- [YOUR GOAL] Set down exactly the lines in the records below that run from the line with "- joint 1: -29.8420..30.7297" to the line with "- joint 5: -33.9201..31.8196", inclusive, and nothing more.

- [ENTRIES SHOWN]
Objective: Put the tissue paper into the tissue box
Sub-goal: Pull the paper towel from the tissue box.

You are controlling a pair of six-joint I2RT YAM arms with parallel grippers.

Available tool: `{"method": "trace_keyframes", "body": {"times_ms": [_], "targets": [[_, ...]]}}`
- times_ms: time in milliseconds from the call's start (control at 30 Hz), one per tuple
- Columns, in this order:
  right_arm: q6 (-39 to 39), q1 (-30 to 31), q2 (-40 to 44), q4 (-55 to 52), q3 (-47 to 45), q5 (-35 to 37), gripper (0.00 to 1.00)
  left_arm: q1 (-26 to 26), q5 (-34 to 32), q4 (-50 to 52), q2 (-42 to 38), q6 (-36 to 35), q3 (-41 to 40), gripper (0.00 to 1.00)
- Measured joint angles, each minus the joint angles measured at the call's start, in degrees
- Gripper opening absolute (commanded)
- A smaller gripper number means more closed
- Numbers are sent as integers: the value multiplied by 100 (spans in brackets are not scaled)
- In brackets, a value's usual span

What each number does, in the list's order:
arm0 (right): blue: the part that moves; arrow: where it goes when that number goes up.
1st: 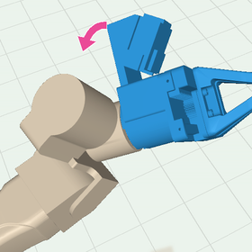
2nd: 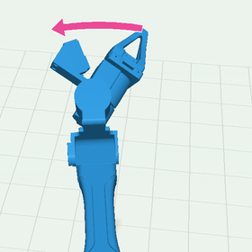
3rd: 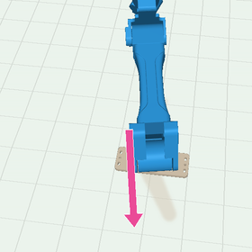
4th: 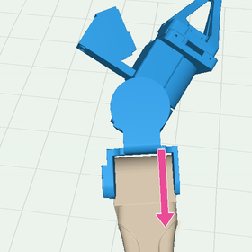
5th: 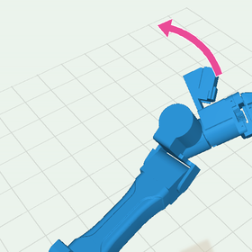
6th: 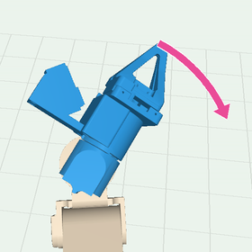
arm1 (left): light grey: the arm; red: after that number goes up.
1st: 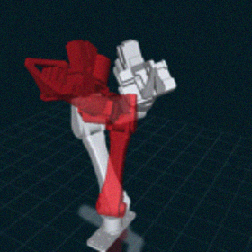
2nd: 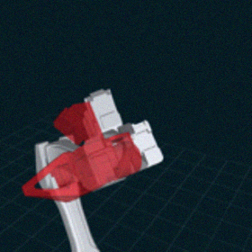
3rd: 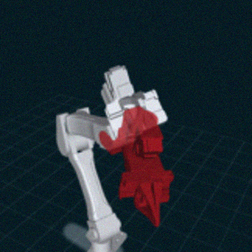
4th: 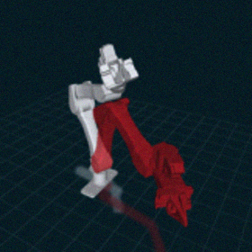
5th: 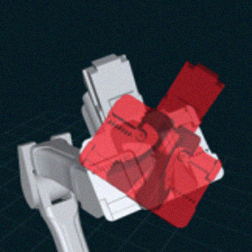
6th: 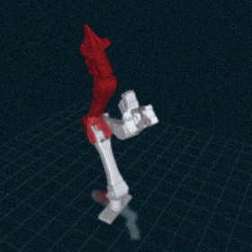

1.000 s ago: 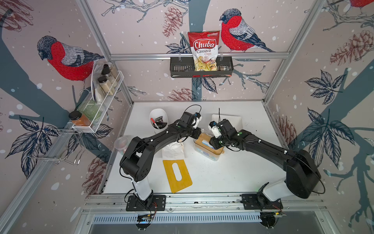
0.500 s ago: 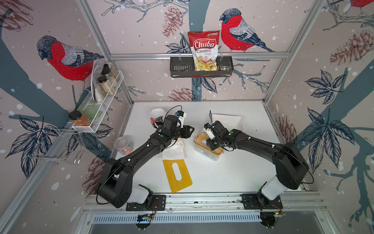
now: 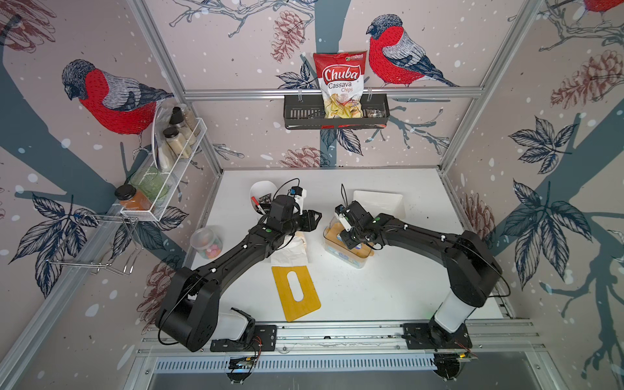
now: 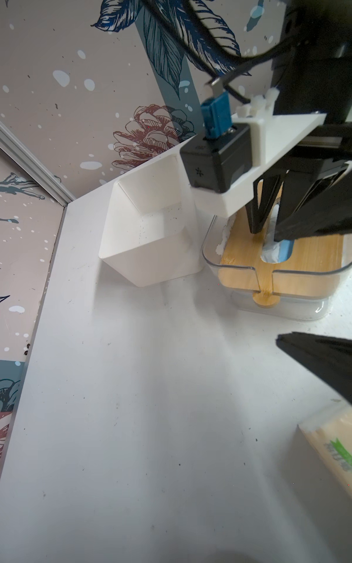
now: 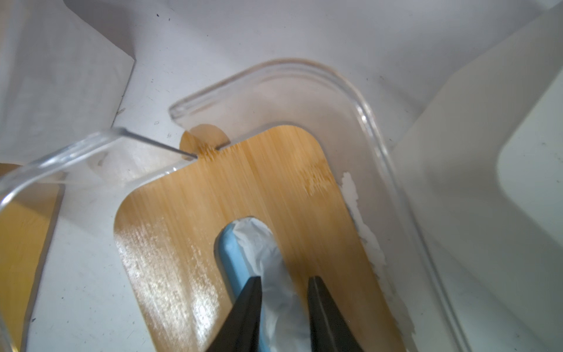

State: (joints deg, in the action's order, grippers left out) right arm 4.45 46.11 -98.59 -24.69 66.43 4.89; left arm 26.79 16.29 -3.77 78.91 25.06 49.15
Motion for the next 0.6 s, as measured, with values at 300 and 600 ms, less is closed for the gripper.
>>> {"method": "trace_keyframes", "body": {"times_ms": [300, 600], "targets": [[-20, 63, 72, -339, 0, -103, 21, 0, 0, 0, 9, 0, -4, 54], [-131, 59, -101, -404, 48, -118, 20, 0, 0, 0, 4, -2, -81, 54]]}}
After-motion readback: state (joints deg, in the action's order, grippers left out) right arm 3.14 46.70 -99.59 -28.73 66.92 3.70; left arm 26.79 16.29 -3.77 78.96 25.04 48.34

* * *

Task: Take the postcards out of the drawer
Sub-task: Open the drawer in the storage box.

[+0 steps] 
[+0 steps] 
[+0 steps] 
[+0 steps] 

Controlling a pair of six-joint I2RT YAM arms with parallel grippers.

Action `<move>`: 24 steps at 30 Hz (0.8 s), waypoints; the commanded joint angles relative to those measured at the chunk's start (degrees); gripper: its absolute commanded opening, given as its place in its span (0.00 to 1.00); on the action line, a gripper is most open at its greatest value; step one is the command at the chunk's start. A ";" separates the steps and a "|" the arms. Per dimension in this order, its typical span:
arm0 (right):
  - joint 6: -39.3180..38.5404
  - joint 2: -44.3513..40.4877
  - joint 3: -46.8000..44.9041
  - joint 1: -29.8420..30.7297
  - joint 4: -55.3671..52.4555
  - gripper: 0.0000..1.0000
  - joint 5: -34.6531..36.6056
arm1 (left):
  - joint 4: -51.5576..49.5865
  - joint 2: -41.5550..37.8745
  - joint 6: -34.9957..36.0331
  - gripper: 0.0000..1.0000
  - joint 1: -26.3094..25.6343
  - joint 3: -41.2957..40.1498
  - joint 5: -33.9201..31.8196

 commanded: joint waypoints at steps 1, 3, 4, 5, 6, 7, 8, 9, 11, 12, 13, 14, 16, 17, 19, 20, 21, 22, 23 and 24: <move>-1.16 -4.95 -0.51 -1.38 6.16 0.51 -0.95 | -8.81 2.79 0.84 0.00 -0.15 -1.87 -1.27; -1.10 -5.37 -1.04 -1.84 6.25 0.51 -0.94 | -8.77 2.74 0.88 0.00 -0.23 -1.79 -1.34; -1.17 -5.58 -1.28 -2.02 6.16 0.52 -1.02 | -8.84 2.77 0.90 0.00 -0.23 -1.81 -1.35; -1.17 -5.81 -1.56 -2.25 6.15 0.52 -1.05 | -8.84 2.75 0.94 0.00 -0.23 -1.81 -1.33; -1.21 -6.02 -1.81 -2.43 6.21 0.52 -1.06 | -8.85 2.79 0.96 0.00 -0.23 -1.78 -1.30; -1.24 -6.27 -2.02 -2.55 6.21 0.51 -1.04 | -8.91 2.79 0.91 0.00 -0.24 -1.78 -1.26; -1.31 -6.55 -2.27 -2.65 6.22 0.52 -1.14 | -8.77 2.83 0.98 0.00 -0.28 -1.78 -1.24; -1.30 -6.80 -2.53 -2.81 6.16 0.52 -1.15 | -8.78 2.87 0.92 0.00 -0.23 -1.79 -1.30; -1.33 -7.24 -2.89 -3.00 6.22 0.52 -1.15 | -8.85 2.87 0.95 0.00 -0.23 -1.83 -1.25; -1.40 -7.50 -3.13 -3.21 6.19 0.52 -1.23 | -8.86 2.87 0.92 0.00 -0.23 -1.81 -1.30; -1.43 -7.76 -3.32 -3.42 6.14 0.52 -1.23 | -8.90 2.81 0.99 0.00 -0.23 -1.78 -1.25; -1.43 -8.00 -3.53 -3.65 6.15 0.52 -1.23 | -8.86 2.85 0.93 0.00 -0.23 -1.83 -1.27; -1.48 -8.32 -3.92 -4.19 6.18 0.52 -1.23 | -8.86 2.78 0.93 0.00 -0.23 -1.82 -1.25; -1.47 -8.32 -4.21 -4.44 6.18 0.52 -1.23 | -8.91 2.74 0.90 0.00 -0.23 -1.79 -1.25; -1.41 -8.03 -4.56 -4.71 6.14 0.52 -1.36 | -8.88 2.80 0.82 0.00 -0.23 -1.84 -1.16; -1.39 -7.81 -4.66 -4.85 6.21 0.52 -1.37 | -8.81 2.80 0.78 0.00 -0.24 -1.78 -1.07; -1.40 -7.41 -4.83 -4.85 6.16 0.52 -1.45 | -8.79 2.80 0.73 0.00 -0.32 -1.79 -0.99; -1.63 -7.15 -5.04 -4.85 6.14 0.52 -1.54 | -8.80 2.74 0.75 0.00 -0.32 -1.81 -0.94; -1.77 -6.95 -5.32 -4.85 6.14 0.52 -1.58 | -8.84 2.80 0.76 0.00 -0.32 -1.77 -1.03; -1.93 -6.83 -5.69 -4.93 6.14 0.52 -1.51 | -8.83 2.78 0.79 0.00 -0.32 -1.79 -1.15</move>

- [RESULT FOR THIS TASK]
  - joint 1: -29.8420..30.7297
  - joint 4: -55.3671..52.4555
  - gripper: 0.0000..1.0000
  - joint 5: -34.6531..36.6056
arm1 (left):
  - joint 4: -51.5576..49.5865
  - joint 2: -41.5550..37.8745
  - joint 6: -34.9957..36.0331
  - gripper: 0.0000..1.0000
  - joint 1: -26.3094..25.6343
  - joint 3: -41.2957..40.1498
  - joint 5: -33.9201..31.8196

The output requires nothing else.